◆ **ABOUT THIS EXERCISE**
Within the listing below, locate all lines containing the word "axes". Copy each one.
====== EXERCISE DATA
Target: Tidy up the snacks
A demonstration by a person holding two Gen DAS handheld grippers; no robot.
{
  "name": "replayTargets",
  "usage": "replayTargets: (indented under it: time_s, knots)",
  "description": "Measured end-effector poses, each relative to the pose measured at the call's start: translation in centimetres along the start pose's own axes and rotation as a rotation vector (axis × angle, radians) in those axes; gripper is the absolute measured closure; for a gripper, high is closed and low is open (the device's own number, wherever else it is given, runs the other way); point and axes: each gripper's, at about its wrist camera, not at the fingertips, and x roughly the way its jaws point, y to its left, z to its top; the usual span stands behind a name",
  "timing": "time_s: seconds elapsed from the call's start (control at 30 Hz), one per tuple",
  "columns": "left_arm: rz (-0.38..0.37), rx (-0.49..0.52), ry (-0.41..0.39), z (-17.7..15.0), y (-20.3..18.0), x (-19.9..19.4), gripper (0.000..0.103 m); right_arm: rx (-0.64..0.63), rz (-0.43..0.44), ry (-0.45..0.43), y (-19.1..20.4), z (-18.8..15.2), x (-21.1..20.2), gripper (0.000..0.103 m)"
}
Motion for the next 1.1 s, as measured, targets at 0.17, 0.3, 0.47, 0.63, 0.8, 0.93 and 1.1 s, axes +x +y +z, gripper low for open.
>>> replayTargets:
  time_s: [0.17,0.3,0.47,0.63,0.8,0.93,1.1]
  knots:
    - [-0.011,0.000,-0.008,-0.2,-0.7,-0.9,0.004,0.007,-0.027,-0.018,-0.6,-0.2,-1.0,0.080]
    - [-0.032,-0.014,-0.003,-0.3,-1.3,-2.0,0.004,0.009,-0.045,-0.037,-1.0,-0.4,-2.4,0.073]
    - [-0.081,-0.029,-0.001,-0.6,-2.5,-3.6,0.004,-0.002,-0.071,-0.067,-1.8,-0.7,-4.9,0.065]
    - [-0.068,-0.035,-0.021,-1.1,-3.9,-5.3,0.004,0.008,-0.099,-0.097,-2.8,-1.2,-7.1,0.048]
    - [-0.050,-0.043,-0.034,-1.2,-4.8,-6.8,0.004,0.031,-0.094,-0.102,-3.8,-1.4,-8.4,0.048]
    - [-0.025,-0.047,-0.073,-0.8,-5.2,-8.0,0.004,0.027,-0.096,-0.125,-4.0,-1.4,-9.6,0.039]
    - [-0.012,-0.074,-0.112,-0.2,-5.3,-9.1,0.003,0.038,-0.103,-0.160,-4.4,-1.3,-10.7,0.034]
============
◆ **REPLY**
  "description": "Measured end-effector poses, each relative to the pose measured at the call's start: translation in centimetres along the start pose's own axes and rotation as a rotation vector (axis × angle, radians) in those axes; gripper is the absolute measured closure; for a gripper, high is closed and low is open (the device's own number, wherever else it is given, runs the other way); point and axes: each gripper's, at about its wrist camera, not at the fingertips, and x roughly the way its jaws point, y to its left, z to its top; the usual span stands behind a name",
Motion for the next 1.1 s, as measured, targets at 0.17, 0.3, 0.47, 0.63, 0.8, 0.93 and 1.1 s, axes +x +y +z, gripper low for open.

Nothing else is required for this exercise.